Pull out every line from the line containing "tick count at" through the end of the material, both ends included, and reproduce it exactly. Keep pictures out.

[Opening THE DATA section]

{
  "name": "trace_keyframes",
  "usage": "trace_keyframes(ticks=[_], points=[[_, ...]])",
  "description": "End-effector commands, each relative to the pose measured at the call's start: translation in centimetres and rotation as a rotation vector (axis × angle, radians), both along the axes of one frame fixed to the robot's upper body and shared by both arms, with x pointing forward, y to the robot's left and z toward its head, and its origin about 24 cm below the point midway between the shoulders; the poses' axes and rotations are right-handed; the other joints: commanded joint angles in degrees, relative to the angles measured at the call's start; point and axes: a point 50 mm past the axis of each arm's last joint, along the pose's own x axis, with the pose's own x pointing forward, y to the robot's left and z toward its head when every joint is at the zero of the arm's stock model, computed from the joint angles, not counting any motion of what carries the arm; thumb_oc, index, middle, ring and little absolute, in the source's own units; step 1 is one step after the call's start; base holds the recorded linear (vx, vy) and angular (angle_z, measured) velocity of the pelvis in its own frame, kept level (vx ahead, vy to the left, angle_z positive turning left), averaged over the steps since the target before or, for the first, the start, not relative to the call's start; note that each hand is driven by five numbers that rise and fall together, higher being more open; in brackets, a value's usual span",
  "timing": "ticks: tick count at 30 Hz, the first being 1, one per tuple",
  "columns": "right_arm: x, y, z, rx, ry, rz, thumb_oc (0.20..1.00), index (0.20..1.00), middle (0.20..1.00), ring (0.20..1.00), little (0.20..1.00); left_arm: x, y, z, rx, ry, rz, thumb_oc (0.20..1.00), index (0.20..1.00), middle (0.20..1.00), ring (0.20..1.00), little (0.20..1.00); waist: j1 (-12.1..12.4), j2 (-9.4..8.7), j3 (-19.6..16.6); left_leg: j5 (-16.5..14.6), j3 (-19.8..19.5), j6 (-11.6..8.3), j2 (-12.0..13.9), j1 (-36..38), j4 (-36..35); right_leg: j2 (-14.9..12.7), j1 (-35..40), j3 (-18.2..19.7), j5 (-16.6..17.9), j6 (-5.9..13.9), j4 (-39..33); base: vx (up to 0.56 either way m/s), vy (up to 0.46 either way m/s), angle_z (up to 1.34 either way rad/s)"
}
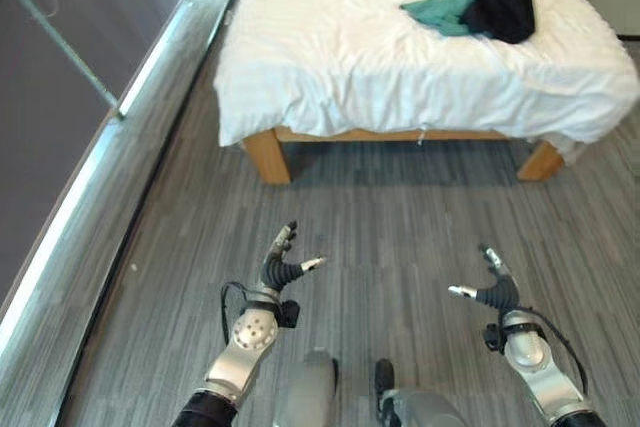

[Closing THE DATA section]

**TASK SOLUTION:**
  "timing": "ticks: tick count at 30 Hz, the first being 1, one per tuple",
  "columns": "right_arm: x, y, z, rx, ry, rz, thumb_oc (0.20..1.00), index (0.20..1.00), middle (0.20..1.00), ring (0.20..1.00), little (0.20..1.00); left_arm: x, y, z, rx, ry, rz, thumb_oc (0.20..1.00), index (0.20..1.00), middle (0.20..1.00), ring (0.20..1.00), little (0.20..1.00); waist: j1 (-12.1..12.4), j2 (-9.4..8.7), j3 (-19.6..16.6); left_leg: j5 (-16.5..14.6), j3 (-19.8..19.5), j6 (-11.6..8.3), j2 (-12.0..13.9), j1 (-36..38), j4 (-36..35); right_leg: j2 (-14.9..12.7), j1 (-35..40), j3 (-18.2..19.7), j5 (-16.6..17.9), j6 (-5.9..13.9), j4 (-39..33); base: vx (up to 0.56 either way m/s), vy (up to 0.46 either way m/s), angle_z (up to 1.34 either way rad/s)"
}

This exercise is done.